*** DATA FOR THE TASK ***
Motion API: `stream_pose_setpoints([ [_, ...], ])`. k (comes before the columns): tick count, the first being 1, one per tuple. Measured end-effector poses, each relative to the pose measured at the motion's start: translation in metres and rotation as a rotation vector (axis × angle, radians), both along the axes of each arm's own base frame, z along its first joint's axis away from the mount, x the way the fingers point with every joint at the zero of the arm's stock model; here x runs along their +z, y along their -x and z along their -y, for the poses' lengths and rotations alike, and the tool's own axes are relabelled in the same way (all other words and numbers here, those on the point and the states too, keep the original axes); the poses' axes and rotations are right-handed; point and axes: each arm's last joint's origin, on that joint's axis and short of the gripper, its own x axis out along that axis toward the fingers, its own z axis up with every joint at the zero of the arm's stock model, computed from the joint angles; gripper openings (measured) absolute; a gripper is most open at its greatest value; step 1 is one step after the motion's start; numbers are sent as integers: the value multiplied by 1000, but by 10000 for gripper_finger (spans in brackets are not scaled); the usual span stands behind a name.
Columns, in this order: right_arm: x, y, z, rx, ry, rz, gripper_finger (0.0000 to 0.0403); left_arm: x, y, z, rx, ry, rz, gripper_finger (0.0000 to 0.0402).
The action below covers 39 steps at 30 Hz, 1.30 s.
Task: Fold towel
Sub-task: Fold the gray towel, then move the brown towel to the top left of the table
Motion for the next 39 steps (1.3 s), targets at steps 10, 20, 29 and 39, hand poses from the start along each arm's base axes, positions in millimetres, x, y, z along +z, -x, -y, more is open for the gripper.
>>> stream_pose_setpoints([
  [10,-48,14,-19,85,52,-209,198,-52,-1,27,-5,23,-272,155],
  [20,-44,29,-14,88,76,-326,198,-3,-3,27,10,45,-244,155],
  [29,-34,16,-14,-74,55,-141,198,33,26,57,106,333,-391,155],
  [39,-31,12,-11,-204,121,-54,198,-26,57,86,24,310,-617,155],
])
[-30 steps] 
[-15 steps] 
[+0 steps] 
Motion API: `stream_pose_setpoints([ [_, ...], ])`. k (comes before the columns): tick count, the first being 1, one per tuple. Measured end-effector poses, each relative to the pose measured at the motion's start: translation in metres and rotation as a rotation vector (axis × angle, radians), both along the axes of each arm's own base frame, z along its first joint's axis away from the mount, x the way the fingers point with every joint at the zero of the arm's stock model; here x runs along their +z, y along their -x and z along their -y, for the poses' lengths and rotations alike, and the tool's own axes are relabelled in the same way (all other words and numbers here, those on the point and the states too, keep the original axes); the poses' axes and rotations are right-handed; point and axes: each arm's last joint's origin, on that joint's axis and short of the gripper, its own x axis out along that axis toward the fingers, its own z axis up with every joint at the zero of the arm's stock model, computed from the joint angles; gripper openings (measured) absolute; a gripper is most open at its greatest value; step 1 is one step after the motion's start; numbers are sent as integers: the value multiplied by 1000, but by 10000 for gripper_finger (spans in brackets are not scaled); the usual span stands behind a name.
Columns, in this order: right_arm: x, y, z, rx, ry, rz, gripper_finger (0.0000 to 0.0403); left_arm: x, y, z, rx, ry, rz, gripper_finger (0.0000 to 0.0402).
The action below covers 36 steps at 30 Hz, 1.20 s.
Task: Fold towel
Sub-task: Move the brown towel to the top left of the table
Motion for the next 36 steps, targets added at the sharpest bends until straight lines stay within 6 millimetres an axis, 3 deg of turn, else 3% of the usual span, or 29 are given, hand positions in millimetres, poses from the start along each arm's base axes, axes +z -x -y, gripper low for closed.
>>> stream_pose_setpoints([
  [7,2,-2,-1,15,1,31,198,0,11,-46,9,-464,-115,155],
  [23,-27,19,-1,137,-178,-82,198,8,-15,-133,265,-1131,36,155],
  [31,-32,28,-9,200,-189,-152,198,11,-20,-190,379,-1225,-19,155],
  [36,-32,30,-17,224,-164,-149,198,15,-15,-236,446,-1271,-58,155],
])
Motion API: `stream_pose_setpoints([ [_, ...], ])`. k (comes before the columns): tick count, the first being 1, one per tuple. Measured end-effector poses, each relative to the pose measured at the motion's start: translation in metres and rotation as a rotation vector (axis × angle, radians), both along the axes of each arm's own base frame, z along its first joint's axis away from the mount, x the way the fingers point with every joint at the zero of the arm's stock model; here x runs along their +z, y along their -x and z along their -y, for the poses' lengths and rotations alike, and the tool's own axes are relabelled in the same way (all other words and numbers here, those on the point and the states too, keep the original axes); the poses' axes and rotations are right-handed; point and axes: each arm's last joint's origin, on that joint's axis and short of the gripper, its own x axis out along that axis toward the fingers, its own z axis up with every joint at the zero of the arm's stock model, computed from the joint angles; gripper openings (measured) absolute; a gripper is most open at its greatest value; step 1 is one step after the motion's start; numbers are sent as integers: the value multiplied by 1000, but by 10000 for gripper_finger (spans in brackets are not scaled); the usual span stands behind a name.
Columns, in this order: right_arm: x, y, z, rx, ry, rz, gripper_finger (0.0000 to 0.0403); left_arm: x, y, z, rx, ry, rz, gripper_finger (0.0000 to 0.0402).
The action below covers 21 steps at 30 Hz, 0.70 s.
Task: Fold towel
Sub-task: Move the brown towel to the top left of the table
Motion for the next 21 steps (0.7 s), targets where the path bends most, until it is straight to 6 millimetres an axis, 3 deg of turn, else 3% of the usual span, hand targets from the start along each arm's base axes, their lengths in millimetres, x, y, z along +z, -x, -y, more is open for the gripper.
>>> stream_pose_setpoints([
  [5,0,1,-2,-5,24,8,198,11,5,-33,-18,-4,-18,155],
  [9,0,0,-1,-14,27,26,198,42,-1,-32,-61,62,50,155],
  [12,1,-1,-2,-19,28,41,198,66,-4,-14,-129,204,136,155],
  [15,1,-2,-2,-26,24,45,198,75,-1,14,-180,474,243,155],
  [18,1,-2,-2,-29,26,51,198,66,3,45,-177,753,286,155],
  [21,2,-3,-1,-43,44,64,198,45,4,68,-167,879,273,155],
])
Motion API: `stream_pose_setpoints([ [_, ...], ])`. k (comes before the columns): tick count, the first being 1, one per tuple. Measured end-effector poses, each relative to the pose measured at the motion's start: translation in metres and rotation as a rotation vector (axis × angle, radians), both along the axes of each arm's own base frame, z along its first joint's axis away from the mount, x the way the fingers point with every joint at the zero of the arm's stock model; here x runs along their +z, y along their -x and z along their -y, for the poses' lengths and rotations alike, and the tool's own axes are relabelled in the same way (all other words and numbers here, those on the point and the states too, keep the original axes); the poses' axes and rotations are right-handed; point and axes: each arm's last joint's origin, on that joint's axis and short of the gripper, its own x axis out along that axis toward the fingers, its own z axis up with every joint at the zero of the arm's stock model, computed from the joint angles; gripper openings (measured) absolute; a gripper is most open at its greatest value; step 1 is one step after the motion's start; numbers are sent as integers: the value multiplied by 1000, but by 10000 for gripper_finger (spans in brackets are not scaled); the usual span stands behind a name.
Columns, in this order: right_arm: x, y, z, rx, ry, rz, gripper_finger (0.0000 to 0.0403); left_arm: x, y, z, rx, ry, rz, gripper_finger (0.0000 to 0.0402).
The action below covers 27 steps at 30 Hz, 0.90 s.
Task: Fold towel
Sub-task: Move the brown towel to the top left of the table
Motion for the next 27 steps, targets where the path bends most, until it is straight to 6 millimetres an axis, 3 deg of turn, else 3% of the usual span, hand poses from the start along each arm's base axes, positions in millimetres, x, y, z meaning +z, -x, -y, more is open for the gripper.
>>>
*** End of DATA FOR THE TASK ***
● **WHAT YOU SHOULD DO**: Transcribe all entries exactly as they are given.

● **SOLUTION BELOW**:
Motion API: `stream_pose_setpoints([ [_, ...], ])`. k (comes before the columns): tick count, the first being 1, one per tuple. Measured end-effector poses, each relative to the pose measured at the motion's start: translation in metres and rotation as a rotation vector (axis × angle, radians), both along the axes of each arm's own base frame, z along its first joint's axis away from the mount, x the way the fingers point with every joint at the zero of the arm's stock model; here x runs along their +z, y along their -x and z along their -y, for the poses' lengths and rotations alike, and the tool's own axes are relabelled in the same way (all other words and numbers here, those on the point and the states too, keep the original axes); the poses' axes and rotations are right-handed; point and axes: each arm's last joint's origin, on that joint's axis and short of the gripper, its own x axis out along that axis toward the fingers, its own z axis up with every joint at the zero of the arm's stock model, computed from the joint angles; gripper openings (measured) absolute; a gripper is most open at its greatest value; step 1 is one step after the motion's start; numbers are sent as integers: the value multiplied by 1000, but by 10000 for gripper_finger (spans in brackets are not scaled); the usual span stands behind a name.
Columns, in this order: right_arm: x, y, z, rx, ry, rz, gripper_finger (0.0000 to 0.0403); left_arm: x, y, z, rx, ry, rz, gripper_finger (0.0000 to 0.0402).
The action below covers 39 steps at 30 Hz, 1.30 s.
Task: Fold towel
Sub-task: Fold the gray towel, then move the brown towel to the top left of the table
Motion for the next 39 steps (1.3 s), targets at steps 10, 20, 29 and 39, hand poses from the start along each arm's base axes, positions in millimetres, x, y, z along +z, -x, -y, more is open for the gripper.
>>> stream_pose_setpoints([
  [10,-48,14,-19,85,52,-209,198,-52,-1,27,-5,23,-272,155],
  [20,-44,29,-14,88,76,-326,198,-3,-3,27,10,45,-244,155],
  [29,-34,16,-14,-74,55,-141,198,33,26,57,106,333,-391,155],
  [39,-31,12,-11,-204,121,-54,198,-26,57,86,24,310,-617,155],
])
[-30 steps] 
[-15 steps] 
[+0 steps] 
Motion API: `stream_pose_setpoints([ [_, ...], ])`. k (comes before the columns): tick count, the first being 1, one per tuple. Measured end-effector poses, each relative to the pose measured at the motion's start: translation in metres and rotation as a rotation vector (axis × angle, radians), both along the axes of each arm's own base frame, z along its first joint's axis away from the mount, x the way the fingers point with every joint at the zero of the arm's stock model; here x runs along their +z, y along their -x and z along their -y, for the poses' lengths and rotations alike, and the tool's own axes are relabelled in the same way (all other words and numbers here, those on the point and the states too, keep the original axes); the poses' axes and rotations are right-handed; point and axes: each arm's last joint's origin, on that joint's axis and short of the gripper, its own x axis out along that axis toward the fingers, its own z axis up with every joint at the zero of the arm's stock model, computed from the joint angles; gripper openings (measured) absolute; a gripper is most open at its greatest value; step 1 is one step after the motion's start; numbers are sent as integers: the value multiplied by 1000, but by 10000 for gripper_finger (spans in brackets are not scaled); the usual span stands behind a name.
Columns, in this order: right_arm: x, y, z, rx, ry, rz, gripper_finger (0.0000 to 0.0403); left_arm: x, y, z, rx, ry, rz, gripper_finger (0.0000 to 0.0402).
The action below covers 36 steps at 30 Hz, 1.20 s.
Task: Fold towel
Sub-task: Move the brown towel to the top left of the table
Motion for the next 36 steps, targets added at the sharpest bends until straight lines stay within 6 millimetres an axis, 3 deg of turn, else 3% of the usual span, or 29 are given, hand positions in millimetres, poses from the start along each arm's base axes, axes +z -x -y, gripper low for closed.
>>> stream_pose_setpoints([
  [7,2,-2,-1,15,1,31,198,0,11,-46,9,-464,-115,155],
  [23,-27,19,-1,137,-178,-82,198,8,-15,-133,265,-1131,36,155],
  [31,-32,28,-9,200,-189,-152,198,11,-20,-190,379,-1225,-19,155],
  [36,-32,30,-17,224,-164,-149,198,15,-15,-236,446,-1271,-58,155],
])
Motion API: `stream_pose_setpoints([ [_, ...], ])`. k (comes before the columns): tick count, the first being 1, one per tuple. Measured end-effector poses, each relative to the pose measured at the motion's start: translation in metres and rotation as a rotation vector (axis × angle, radians), both along the axes of each arm's own base frame, z along its first joint's axis away from the mount, x the way the fingers point with every joint at the zero of the arm's stock model; here x runs along their +z, y along their -x and z along their -y, for the poses' lengths and rotations alike, and the tool's own axes are relabelled in the same way (all other words and numbers here, those on the point and the states too, keep the original axes); the poses' axes and rotations are right-handed; point and axes: each arm's last joint's origin, on that joint's axis and short of the gripper, its own x axis out along that axis toward the fingers, its own z axis up with every joint at the zero of the arm's stock model, computed from the joint angles; gripper openings (measured) absolute; a gripper is most open at its greatest value; step 1 is one step after the motion's start; numbers are sent as integers: the value multiplied by 1000, but by 10000 for gripper_finger (spans in brackets are not scaled); the usual span stands behind a name.
Columns, in this order: right_arm: x, y, z, rx, ry, rz, gripper_finger (0.0000 to 0.0403); left_arm: x, y, z, rx, ry, rz, gripper_finger (0.0000 to 0.0402).
The action below covers 21 steps at 30 Hz, 0.70 s.
Task: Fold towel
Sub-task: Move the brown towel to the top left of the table
Motion for the next 21 steps (0.7 s), targets where the path bends most, until it is straight to 6 millimetres an axis, 3 deg of turn, else 3% of the usual span, hand targets from the start along each arm's base axes, their lengths in millimetres, x, y, z along +z, -x, -y, more is open for the gripper.
>>> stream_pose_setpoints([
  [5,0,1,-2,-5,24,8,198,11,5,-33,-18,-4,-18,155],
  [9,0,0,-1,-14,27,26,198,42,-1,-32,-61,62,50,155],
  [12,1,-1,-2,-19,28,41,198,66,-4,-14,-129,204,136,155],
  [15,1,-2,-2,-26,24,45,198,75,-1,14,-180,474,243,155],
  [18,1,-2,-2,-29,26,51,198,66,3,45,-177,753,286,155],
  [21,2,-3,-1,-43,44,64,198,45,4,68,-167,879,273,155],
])
Motion API: `stream_pose_setpoints([ [_, ...], ])`. k (comes before the columns): tick count, the first being 1, one per tuple. Measured end-effector poses, each relative to the pose measured at the motion's start: translation in metres and rotation as a rotation vector (axis × angle, radians), both along the axes of each arm's own base frame, z along its first joint's axis away from the mount, x the way the fingers point with every joint at the zero of the arm's stock model; here x runs along their +z, y along their -x and z along their -y, for the poses' lengths and rotations alike, and the tool's own axes are relabelled in the same way (all other words and numbers here, those on the point and the states too, keep the original axes); the poses' axes and rotations are right-handed; point and axes: each arm's last joint's origin, on that joint's axis and short of the gripper, its own x axis out along that axis toward the fingers, its own z axis up with every joint at the zero of the arm's stock model, computed from the joint angles; gripper openings (measured) absolute; a gripper is most open at its greatest value; step 1 is one step after the motion's start; numbers are sent as integers: the value multiplied by 1000, but by 10000 for gripper_finger (spans in brackets are not scaled); the usual span stands behind a name.
Columns, in this order: right_arm: x, y, z, rx, ry, rz, gripper_finger (0.0000 to 0.0403); left_arm: x, y, z, rx, ry, rz, gripper_finger (0.0000 to 0.0402).
The action below covers 27 steps at 30 Hz, 0.90 s.
Task: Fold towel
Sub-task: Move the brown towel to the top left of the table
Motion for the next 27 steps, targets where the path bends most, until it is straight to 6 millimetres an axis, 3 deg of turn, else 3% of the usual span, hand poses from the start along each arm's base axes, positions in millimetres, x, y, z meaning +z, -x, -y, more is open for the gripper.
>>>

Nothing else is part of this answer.